3. Newport Harbor (5-1)
Freshman Gabby Alexson scored the winning goal as the Sailors opened the Surf League with an 11-10 win against Laguna Beach last week.
4. Mater Dei (4-1)
Senior Hadley Harbilas, one of the Monarchs’ top field players, announced her commitment to Princeton. Goalie Sophia Bunnell, a transfer from Santa Margarita, committed to Michigan.
5. Laguna Beach (3-4)
The Breakers lost to Newport Harbor and Oaks Christian by matching scores of 11-10 last week.
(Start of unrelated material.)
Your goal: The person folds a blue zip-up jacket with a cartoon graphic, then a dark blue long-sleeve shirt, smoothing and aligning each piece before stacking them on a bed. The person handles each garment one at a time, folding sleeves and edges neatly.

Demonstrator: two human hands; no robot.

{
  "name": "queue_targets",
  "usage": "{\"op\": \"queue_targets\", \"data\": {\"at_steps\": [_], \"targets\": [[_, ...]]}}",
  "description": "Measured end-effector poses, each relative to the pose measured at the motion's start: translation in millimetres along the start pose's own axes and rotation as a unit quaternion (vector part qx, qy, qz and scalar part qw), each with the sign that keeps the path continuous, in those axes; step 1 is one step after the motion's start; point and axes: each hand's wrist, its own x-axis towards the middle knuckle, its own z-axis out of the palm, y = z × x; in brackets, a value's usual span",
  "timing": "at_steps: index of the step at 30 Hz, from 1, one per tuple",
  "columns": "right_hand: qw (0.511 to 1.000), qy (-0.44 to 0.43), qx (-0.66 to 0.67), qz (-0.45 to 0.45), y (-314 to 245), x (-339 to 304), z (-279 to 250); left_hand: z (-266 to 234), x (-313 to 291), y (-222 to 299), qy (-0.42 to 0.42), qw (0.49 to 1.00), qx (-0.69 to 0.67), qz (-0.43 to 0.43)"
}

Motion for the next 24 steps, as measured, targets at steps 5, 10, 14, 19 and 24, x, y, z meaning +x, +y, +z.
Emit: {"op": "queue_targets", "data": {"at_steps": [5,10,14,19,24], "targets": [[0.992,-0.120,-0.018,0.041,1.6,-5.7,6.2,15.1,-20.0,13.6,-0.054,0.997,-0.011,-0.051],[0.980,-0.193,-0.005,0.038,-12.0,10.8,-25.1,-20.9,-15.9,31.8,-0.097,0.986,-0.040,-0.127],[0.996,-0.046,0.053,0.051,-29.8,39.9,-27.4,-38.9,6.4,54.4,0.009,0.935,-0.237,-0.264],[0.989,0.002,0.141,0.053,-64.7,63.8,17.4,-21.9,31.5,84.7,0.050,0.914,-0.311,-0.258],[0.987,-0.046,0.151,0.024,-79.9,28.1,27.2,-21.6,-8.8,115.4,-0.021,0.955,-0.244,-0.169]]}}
Ava Knepper netted four goals against Newport Harbor.
6. Corona del Mar (6-0)
Sea Queens’ coach Marc Hunt encounters his first Battle of the Bay match at Newport Harbor on Saturday.
7. JSerra (3-2)
The Lions handled Huntington Beach 13-2 last week.
8. San Clemente (4-3)
The Tritons take on Division 1 foe Schurr in a nonleague match Friday.
9. Santa Margarita (7-3)
The Eagles don’t return to action until Jan. 10 against Orange Lutheran in their Trinity League opener.
10. Beckman (5-3)
The Patriots enter the Top 10 after placing second to fellow Division 2 contender Alta Loma at the Chino Hills tournament. Beckman lost 9-8.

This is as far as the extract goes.